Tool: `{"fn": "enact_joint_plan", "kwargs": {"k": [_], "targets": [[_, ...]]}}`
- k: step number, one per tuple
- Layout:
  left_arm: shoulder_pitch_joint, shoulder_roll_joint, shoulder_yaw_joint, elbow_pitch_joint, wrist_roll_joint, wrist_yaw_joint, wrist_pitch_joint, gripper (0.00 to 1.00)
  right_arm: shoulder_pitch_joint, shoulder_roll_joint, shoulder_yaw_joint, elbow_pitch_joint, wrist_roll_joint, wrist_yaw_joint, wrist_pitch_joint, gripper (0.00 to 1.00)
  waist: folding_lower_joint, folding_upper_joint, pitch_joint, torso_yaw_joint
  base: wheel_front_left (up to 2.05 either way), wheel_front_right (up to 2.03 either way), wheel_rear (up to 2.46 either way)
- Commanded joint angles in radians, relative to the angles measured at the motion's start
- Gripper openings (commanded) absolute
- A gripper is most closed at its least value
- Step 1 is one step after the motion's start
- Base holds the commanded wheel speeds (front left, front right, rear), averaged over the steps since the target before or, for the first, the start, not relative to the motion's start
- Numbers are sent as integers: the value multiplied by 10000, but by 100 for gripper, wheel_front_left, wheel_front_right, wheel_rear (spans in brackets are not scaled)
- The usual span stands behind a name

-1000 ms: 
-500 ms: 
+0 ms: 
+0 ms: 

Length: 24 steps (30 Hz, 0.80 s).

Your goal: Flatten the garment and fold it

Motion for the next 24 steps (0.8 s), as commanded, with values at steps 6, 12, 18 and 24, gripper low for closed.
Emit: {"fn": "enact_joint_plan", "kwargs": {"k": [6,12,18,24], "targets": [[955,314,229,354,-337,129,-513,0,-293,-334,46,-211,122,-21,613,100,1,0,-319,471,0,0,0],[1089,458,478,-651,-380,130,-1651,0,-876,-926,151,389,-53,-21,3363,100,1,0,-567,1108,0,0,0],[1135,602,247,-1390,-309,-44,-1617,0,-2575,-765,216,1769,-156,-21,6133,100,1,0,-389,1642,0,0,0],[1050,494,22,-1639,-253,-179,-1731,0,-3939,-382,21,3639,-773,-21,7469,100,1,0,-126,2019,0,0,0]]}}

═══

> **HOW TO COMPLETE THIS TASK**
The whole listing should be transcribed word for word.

> **EXERCISE ANSWER**
Tool: `{"fn": "enact_joint_plan", "kwargs": {"k": [_], "targets": [[_, ...]]}}`
- k: step number, one per tuple
- Layout:
  left_arm: shoulder_pitch_joint, shoulder_roll_joint, shoulder_yaw_joint, elbow_pitch_joint, wrist_roll_joint, wrist_yaw_joint, wrist_pitch_joint, gripper (0.00 to 1.00)
  right_arm: shoulder_pitch_joint, shoulder_roll_joint, shoulder_yaw_joint, elbow_pitch_joint, wrist_roll_joint, wrist_yaw_joint, wrist_pitch_joint, gripper (0.00 to 1.00)
  waist: folding_lower_joint, folding_upper_joint, pitch_joint, torso_yaw_joint
  base: wheel_front_left (up to 2.05 either way), wheel_front_right (up to 2.03 either way), wheel_rear (up to 2.46 either way)
- Commanded joint angles in radians, relative to the angles measured at the motion's start
- Gripper openings (commanded) absolute
- A gripper is most closed at its least value
- Step 1 is one step after the motion's start
- Base holds the commanded wheel speeds (front left, front right, rear), averaged over the steps since the target before or, for the first, the start, not relative to the motion's start
- Numbers are sent as integers: the value multiplied by 10000, but by 100 for gripper, wheel_front_left, wheel_front_right, wheel_rear (spans in brackets are not scaled)
- The usual span stands behind a name

-1000 ms: 
-500 ms: 
+0 ms: 
+0 ms: 

Length: 24 steps (30 Hz, 0.80 s).

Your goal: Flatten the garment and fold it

Motion for the next 24 steps (0.8 s), as commanded, with values at steps 6, 12, 18 and 24, gripper low for closed.
Emit: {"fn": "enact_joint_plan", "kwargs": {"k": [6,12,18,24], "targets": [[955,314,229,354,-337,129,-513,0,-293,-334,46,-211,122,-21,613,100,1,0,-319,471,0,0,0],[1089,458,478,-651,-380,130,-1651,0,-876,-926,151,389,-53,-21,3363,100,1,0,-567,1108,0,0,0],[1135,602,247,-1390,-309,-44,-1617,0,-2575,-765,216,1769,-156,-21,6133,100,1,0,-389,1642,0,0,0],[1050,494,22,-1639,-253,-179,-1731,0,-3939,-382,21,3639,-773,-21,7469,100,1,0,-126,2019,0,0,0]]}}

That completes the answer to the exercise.